Remember the famous opening scene from “Saving Private Ryan” - where wave after wave of landing allied troops were cut down by machine gun fire? Did you ever realize that the average blockchain project stands a worse chance of survival than an Allies infantryman on Omaha Beach? According to official data published by the White House, of the 24,000 soldiers who participated in the Normandy landing on June 6, 1944, around 10,000 were killed, wounded, missing or taken prisoner. This is equivalent to a 41 percent casualty rate.
In late February 2018, Fortune estimated that between 46 percent and 59 percent of all initial coin offering (ICO) backed projects in 2017 have failed.
This gives a bit of a context to the recent announcements at Achain. In a traditional, regulated, established world, the news is when a public company fails to deliver. In the emerging blockchain scene, headlines are made when an ICO-backed company actually delivers. This is the case of Achain, a smart-contract platform, that made quite a splash when the project’s ICO finished in just 61 seconds.
Achain seems to be working quietly to reach the goals declared at its launch, and it has a working product that is being used in the real world.
With the first stage already completed, Achain is getting ready to roll-out their blockchain-as-a-service (BaaS) platform, the second milestone being reached this year.
During the first stage - given the codename Singularity - Achain used animal testing. No, AChain wasn’t tested on animals, but rather by animals: of a crypto kind. Its testbed Singularity smart-contract environment ran on CryptoDogs - a Chinese version of the ill-known CryptoKitties game.
Unlike Ethereum, which was nearly brought to its knees by the feline craze, Achain handled the canine load well. Achain projected throughput is up to 1000 transactions per second (tps) - compared to Ethereum’s 12 tps.
Achain’s founder says that a number of bottlenecks and bugs were found and fixed during the first stage. Subsequently, it became possible to duplicate the smart contract throughput more than two-fold, from 72 blocks per second to 185 blocks per second, and decrease the synchronisation time from 7 hours to less than 2 hours.

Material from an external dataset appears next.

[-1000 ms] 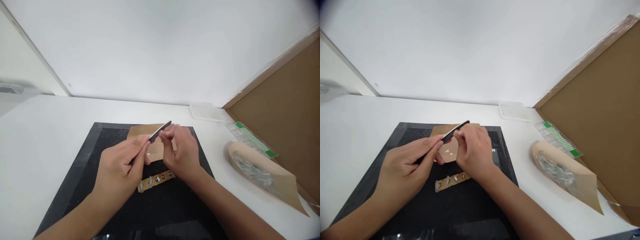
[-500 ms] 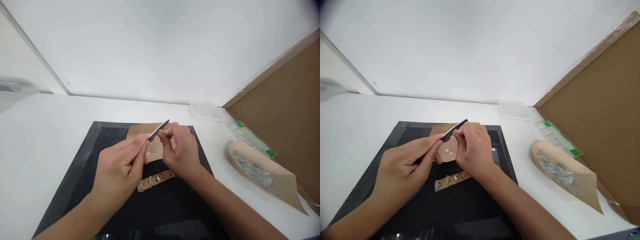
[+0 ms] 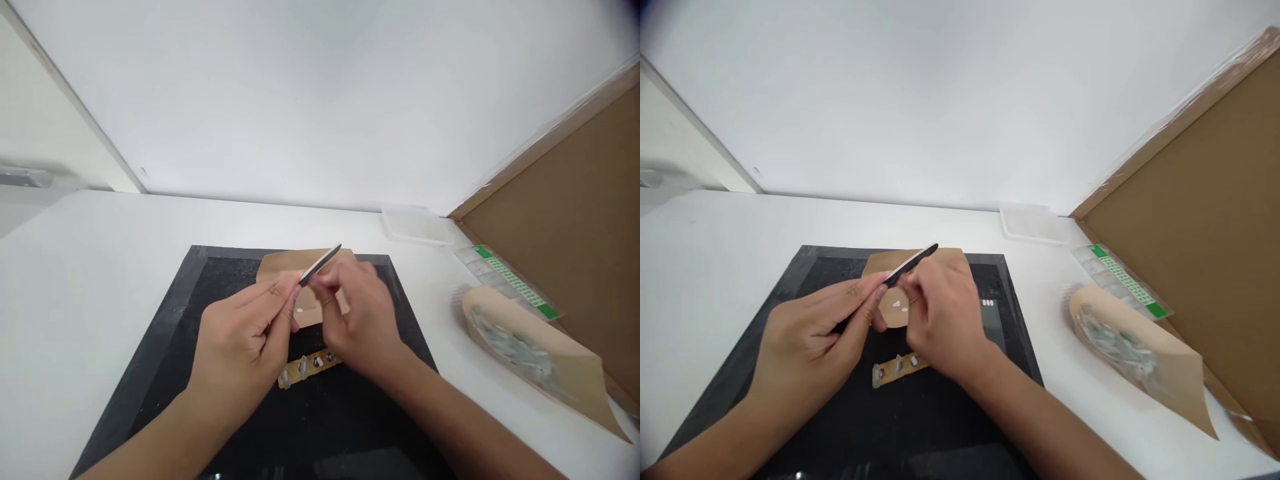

Achain’s team believes that all successful Dapps will eventually leave public blockchains. This is where BaaS technology could become indispensable, Achain founder argues - it means that any future Dapp developer will be able to have their own blockchain, interoperable with another blockchains if necessary. This is essentially what AChain does.
The BaaS tech roll-out - codename Galaxy - is the second stage of Achain development, and it will become live shortly, according to an open letter signed by the founder of Achain, Tony Cui.
According to Achain’s website, the plan is as simple, as it is ambitious:
“Chain splits into multiple sub-chains to meet the need for different applications in the reality, including insurance, e-documentation, cryptocurrency, record investigation, credit rating, and much more can be fulfilled by sub-chains within an interconnected, low-cost, user-friendly, and customized blockchain network”.
Secretive, and mostly targeted to the Chinese user base until recently, it was called undervalued and underappreciated by those who cared to review it, and arguably so: Achain has a market cap one order of magnitude less than NEO, its rival.
Now, Achain is poised to catch up with its competitors on the only field it lagged behind - publicity. Its communication efforts have acquired more English-language coverage recently, in order to develop the project’s exposure.
History has shown that more often than not, Chinese technology leaving China changes the world beyond recognition. For example, gunpowder, invented in China in 9th century AD, have made heavy armoured knights obsolete and changed warfare forever when it made its way to Europe. Paper, another invention of the Chinese, made knowledge universally accessible to the masses. Will Achain change the blockchain world as gunpowder once changed warfare, or as paper changed the distribution of knowledge? Only time will tell.